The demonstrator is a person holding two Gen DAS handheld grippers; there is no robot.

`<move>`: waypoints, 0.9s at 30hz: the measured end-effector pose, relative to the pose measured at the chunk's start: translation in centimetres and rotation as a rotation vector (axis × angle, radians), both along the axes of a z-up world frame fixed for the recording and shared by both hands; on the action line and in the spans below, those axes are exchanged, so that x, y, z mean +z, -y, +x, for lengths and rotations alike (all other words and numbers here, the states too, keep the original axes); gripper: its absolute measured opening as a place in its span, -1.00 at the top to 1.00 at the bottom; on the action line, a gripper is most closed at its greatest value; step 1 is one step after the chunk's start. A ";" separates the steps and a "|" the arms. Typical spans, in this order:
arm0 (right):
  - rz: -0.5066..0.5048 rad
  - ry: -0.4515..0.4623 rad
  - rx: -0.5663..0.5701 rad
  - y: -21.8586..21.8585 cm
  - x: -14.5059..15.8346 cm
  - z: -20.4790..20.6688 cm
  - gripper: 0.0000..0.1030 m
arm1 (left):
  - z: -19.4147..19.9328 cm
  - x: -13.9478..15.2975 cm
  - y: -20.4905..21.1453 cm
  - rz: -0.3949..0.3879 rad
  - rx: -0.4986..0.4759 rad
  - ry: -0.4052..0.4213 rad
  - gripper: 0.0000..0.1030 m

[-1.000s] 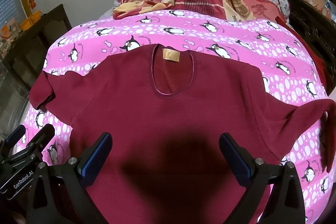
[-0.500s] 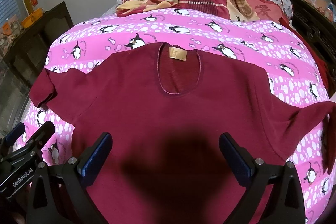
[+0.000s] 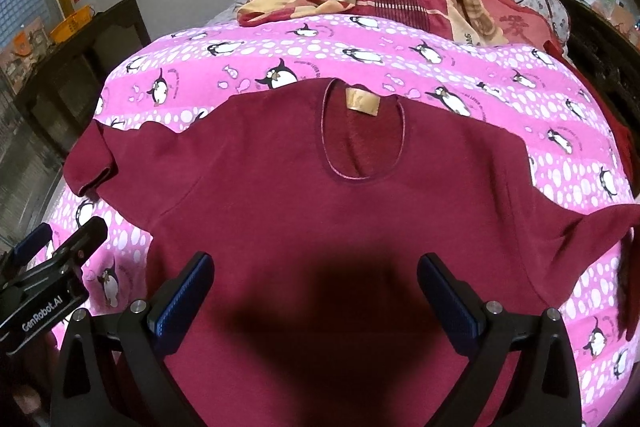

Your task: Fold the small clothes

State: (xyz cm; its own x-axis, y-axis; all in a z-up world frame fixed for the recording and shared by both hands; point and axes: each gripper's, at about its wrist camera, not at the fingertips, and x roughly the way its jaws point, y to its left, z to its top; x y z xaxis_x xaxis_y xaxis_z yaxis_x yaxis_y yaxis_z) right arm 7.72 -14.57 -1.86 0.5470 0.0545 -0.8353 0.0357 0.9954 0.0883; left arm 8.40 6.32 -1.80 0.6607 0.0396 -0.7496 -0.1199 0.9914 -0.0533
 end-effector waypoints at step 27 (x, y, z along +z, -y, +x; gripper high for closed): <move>0.030 -0.067 0.084 -1.8 -2.0 0.8 -0.99 | 9.2 -4.5 -9.8 0.113 0.027 -0.104 -0.24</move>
State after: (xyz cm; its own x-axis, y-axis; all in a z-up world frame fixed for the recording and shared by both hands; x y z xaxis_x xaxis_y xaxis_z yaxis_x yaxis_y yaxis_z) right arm 8.55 -12.82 -3.86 0.4825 0.1234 -0.8671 -0.0405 0.9921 0.1187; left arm 17.60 16.14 -6.25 0.5773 0.1442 -0.8037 -0.1461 0.9866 0.0721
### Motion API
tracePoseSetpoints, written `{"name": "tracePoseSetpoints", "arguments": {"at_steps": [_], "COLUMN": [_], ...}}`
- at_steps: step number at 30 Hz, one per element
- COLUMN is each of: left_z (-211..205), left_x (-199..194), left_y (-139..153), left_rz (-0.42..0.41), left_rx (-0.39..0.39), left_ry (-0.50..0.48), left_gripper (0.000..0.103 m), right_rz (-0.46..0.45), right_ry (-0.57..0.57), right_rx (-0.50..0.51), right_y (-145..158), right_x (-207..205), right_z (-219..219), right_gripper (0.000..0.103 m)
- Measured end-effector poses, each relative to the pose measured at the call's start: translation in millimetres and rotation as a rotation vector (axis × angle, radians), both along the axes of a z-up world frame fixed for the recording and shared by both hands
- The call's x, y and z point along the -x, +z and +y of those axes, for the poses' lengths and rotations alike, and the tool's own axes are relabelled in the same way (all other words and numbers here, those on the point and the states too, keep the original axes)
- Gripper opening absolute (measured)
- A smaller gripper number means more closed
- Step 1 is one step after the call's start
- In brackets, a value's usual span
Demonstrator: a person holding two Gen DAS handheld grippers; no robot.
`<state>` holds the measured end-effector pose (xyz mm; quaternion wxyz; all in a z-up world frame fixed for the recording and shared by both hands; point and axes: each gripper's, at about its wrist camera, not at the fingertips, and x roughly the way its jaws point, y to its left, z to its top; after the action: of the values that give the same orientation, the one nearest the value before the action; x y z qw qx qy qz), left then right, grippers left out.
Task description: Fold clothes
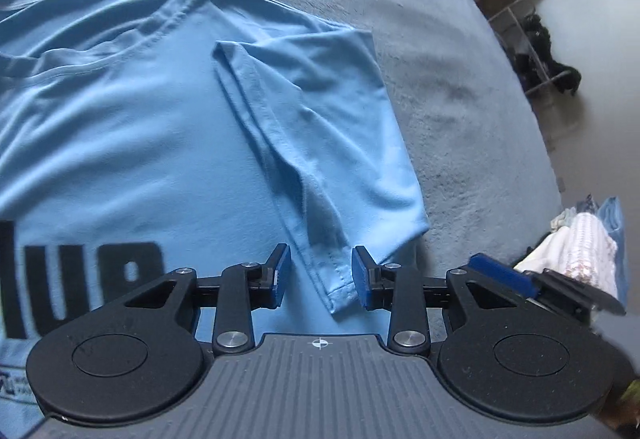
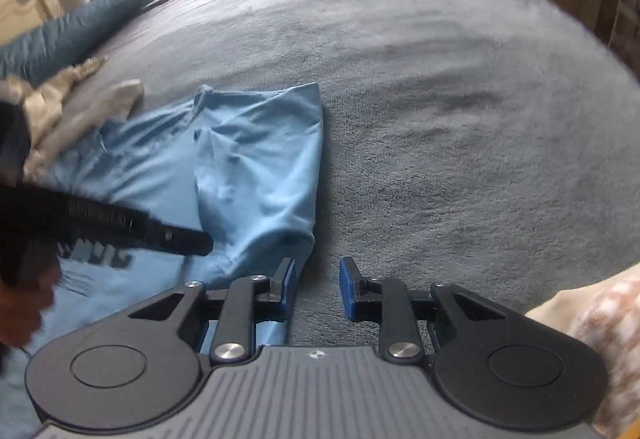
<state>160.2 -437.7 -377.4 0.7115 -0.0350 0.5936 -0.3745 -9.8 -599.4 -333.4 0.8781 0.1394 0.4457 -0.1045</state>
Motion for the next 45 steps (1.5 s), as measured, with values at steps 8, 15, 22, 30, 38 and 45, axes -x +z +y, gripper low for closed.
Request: {"name": "tracePoseSetpoints", "arguments": {"at_steps": [8, 15, 22, 30, 38, 45], "left_z": [-12.9, -7.3, 5.4, 28.0, 23.0, -2.9], "left_x": [6.6, 12.3, 11.6, -14.8, -22.9, -36.2], "left_y": [0.1, 4.4, 7.0, 21.9, 32.3, -0.4], "left_rz": [-0.128, -0.198, -0.174, -0.139, -0.193, -0.248], "left_rx": [-0.062, -0.101, -0.100, -0.013, 0.045, -0.047], "left_ry": [-0.017, -0.004, 0.016, 0.152, 0.134, 0.028], "left_gripper": [0.007, 0.003, 0.012, 0.023, 0.025, 0.025], "right_rz": [-0.068, -0.063, -0.049, -0.032, -0.080, -0.170], "right_ry": [0.027, 0.012, 0.030, 0.089, 0.080, 0.141], "right_rx": [0.028, 0.000, 0.058, 0.151, 0.140, 0.095], "right_y": [-21.9, -37.9, -37.8, -37.4, -16.4, -6.5], "right_x": [-14.0, -20.8, -19.4, -20.7, -9.0, -26.7], "right_z": [3.0, -2.9, 5.1, 15.7, 12.9, 23.0], "right_gripper": [0.027, 0.024, 0.023, 0.023, 0.023, 0.023]}}
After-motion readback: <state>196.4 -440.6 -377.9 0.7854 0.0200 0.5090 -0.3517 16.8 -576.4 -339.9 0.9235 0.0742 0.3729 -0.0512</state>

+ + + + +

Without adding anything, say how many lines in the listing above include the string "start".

3